表彰式で富士通 副社長の古田英範氏は、「MM総研大賞を富士通が受賞したのは初めてで感謝する。デジタルアニーラは、組み合わせ最適化問題に特化したコンピューターだが、さまざまな領域で使われると想定している。最も簡単なものは、セールスマンが一番短い時間や距離で5カ所の訪問先を巡回できるかを導き出す組み合わせ最適化問題になるが、世の中には従来のコンピューターでは解けない問題や、解くには時間がかかるものがあり、これをデジタルアニーラで解決できる」と述べた。
表彰状を受け取る富士通の古田副社長
デジタルアニーラは、2018年からサービスが提供され、既に600件を超える商談があるほか、海外からも引き合いがあるという。例えば、日本郵便が配送の最適化に活用したり、メガクラウドベンダーのサービスの一つとして提供したりするなどの事例がある。「いよいよ実用化段階に入ってきた。この技術とサービスによって世の中に貢献したい」と古田氏はコメントした。
デジタルアニーラを実現するDAU
今回のMM総研大賞では、スマートソリューション部門として9分野で10件が最優秀賞に選ばれたほか、コラボレーション部門賞、ものづくり優秀賞、話題賞などを含めて16件が表彰された。審査委員を務めた東京通信大学情報マネジメント学部長 教授の前川徹氏は、「情報社会の大きな変革を先取りするような製品、サービスがそろっていた。新時代の幕開けを象徴する製品が増え、選定に苦労した」と講評する。「これらは第4次産業革命を象徴する革新的な製品、サービス。今後も審査委員が選定に困るようなワクワクした製品、サービスが登場することを期待している」と述べた。
各賞での選定結果は次の通り。
スマートソリューション部門賞
- MaaS分野:MONET Technologies「MONETコンソーシアム」
- AI/IoT分野:NTT東日本のAI-OCRサービス「AIよみと~る」
- キャッシュレス決済分野:PayPay「PayPay」
- 次世代モバイルサービス分野:NTTドコモ「ドコモ5Gオープンパートナープログラム」
- 次世代固定ネットワーク分野:アルテリア・ネット ワークス「ARTERIA 光 インターネットアクセス」
- 次世代固定ネットワーク分野:ソニーネットワークコミュニケーションズ「NURO 光 10Gs」
- 生体認証分野:NEC「Bio-IDiom」
- RPA分野:NTTデータ「WinActor/WinDirectorエコシステム」
- 地域創生クラウド分野:NTT西日本および日本マイクロソフト「地域創生クラウド実現に向けた協業」
- 働き方改革支援ソリューション分野:グーグル・クラウド・ジャパン「G Suite」
コラボレーション部門賞
- KDDIおよび楽天「決済、物流、通信分野における事業協争の推進」
ものづくり優秀賞:
- 富士通「デジタルアニーラ」(※大賞と同時受賞)
話題賞
- コナミデジタルエンタテインメント「eスポーツへの取り組み」
- WHILL「WHILL 自動運転システム」
- クロスエフェクト「超軟質精密ウェットモデル」
- 空の移動革命に向けた官民協議会「空の移動革命に向けた官民協議会」
なお、MM総研の所長として7月1日付で、日本経済新聞社で記者、編集委員や論説委員などを務めた関口和一氏が就任した。
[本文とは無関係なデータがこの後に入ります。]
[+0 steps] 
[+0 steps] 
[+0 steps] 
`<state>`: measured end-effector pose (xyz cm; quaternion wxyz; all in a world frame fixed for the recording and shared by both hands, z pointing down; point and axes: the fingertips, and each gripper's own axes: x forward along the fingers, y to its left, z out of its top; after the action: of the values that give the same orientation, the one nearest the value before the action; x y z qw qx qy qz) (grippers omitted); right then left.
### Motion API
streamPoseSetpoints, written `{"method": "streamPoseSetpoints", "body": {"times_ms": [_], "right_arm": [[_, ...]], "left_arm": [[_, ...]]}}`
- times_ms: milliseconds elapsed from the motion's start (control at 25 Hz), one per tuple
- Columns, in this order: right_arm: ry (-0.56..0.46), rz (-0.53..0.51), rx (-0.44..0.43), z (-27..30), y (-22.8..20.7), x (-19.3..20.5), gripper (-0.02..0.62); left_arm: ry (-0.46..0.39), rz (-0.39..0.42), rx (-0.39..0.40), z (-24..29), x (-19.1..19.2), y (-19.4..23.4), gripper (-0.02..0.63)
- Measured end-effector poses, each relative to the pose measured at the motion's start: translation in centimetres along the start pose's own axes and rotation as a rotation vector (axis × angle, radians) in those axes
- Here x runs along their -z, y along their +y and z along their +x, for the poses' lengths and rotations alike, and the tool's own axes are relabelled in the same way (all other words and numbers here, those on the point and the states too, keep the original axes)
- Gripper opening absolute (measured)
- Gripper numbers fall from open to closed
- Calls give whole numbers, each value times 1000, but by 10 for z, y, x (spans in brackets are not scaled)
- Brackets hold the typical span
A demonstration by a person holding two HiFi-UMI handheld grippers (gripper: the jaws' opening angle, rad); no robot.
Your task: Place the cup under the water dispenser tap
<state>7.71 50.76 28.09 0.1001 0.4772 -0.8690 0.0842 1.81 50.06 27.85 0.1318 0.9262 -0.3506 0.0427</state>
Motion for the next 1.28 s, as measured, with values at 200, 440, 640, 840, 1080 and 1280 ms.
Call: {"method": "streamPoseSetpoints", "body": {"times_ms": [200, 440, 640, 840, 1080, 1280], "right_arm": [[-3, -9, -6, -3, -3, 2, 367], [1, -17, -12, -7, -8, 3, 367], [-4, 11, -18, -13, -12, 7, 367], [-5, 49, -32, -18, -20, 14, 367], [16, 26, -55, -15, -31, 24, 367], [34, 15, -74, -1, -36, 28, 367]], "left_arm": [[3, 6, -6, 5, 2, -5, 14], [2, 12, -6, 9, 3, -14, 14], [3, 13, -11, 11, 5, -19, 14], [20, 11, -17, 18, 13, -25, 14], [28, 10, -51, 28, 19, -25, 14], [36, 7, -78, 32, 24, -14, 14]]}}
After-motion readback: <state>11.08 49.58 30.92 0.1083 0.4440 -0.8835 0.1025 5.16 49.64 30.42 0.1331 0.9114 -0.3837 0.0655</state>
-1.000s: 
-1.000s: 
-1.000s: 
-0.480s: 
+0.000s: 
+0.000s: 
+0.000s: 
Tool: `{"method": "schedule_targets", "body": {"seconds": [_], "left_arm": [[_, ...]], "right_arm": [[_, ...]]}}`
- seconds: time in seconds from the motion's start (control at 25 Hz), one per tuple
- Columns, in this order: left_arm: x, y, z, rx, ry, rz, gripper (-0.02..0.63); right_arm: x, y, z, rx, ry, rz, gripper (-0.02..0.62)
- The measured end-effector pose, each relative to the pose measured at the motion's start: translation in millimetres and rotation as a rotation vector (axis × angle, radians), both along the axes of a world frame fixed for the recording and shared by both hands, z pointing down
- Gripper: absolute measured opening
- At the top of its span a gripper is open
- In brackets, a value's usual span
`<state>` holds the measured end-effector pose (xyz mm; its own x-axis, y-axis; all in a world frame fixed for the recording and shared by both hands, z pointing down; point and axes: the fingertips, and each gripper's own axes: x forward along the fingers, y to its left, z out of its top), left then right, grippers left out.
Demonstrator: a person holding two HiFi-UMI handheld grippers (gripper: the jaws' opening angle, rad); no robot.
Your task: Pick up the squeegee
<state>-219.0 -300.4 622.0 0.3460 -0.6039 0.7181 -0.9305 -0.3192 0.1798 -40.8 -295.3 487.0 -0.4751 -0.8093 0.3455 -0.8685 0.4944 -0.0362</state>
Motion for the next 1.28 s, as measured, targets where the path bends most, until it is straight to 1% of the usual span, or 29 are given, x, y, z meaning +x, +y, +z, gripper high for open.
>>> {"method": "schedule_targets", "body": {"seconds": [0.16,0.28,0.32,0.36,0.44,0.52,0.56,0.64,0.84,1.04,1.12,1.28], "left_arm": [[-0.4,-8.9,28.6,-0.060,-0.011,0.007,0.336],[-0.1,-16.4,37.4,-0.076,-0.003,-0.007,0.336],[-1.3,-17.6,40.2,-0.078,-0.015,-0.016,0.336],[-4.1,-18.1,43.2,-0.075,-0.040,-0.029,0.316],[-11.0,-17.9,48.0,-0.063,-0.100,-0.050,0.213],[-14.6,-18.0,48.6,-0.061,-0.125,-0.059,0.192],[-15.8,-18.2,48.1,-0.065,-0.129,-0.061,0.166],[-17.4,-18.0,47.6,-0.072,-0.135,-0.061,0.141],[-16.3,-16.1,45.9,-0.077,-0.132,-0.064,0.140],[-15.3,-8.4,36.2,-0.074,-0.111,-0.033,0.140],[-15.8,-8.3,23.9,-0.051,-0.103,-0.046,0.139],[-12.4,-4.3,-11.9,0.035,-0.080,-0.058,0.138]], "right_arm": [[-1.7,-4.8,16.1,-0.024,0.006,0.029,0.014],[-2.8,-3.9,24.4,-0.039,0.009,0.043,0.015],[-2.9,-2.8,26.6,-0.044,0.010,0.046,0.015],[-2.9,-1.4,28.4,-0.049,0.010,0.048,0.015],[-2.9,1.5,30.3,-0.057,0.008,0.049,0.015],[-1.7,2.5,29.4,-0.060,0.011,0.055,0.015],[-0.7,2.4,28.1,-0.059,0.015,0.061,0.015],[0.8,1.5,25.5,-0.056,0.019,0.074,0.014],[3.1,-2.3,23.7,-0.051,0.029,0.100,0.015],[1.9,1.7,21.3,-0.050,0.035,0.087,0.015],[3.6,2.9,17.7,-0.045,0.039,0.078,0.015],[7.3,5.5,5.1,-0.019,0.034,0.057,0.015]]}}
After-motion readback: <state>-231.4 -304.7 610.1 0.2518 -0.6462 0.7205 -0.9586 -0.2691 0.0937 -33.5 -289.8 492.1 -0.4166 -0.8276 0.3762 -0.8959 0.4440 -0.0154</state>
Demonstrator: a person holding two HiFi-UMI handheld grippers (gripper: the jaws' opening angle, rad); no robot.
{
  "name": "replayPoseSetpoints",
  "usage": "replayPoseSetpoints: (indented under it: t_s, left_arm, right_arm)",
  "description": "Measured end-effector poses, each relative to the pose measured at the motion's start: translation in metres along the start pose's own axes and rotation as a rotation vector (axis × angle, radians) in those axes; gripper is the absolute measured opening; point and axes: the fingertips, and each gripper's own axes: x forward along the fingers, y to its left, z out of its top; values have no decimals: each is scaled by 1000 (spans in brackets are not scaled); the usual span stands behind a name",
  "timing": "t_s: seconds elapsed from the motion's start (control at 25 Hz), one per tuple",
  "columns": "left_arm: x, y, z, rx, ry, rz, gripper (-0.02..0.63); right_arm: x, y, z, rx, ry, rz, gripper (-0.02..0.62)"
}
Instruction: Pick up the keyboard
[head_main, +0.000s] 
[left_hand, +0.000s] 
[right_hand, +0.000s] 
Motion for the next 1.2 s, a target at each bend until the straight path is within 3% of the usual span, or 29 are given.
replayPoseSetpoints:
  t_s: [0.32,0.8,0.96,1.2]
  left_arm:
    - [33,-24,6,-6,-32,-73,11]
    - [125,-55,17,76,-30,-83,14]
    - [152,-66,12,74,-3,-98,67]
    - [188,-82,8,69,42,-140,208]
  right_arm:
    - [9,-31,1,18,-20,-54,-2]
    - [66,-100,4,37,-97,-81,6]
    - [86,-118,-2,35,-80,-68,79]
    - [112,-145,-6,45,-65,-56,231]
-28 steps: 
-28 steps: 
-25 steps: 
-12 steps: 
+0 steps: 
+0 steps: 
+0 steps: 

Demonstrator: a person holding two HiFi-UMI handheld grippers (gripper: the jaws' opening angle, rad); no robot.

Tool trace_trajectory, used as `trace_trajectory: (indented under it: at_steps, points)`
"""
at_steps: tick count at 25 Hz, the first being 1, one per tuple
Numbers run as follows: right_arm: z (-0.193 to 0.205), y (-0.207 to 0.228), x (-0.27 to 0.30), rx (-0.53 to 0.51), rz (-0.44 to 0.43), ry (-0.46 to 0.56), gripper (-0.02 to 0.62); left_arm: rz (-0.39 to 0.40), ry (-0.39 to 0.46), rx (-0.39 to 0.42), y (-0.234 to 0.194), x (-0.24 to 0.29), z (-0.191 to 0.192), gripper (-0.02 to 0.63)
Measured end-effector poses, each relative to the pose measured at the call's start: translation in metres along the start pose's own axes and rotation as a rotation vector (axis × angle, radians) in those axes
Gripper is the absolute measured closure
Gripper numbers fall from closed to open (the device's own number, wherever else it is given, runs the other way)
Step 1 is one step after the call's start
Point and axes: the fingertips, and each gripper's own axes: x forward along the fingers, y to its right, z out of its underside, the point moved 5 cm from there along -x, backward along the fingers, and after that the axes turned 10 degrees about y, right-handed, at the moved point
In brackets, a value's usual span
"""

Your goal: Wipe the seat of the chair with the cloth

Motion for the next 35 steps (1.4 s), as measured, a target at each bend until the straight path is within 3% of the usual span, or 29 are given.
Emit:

表彰式では関口氏があいさつし、「情報産業は日本の基幹産業。ハードウェアとソフトウェアの両方ができるのが日本の強い点だ。ITはさまざまな世界を変えてきたが、昨今ではIT革命がDT(デジタルトランスフォーメーション)革命と呼ばれるようになり、データテクノロジー、デジタルテクノロジー、デジタルトランスフォーメーションが注目を集め、製造業、農業、医療などの現実の世界を変えようとしている。そうした時代の変化においても、MM総研は、情報技術の分野において役に立つ情報を発信していきたい」と述べた。
また、前所長の中島洋氏が特別顧問に就任した。同氏は、「16年半に渡って所長を務め、16回のMM総研大賞にも審査委員として関わった。情報産業は日本の一番強い産業だと思っていたが、1990年代に急速に力を失い、情報産業をもう一度元気にしたい、情報技術の芽を発掘して表彰していこうという狙いからMM総研大賞を創設した」と語った。
同氏によれば、しばらくの間は日本企業を表彰したくとも、相当するものが日本企業から出てこないという時期が続いたという。しかしここ数年は、情報産業の本流ともいえる企業が台頭するようになり、「5Gや自動運転、AI(人工知能)、生体認証、RPAでも日本の企業からすばらしいものが出てきた。日本企業の復活を感じさせる」と評価する。
表彰式の懇親会では、日本経済新聞社 常務取締役の渡辺洋之氏が登壇、「表彰の製品やサービスから感じたのは、これからは『フルデジタル時代』を前提にしないと、変化の流れに追いつけなくなるということ。世の中の変化は、これまで以上に大きなものになるだろう」とあいさつした。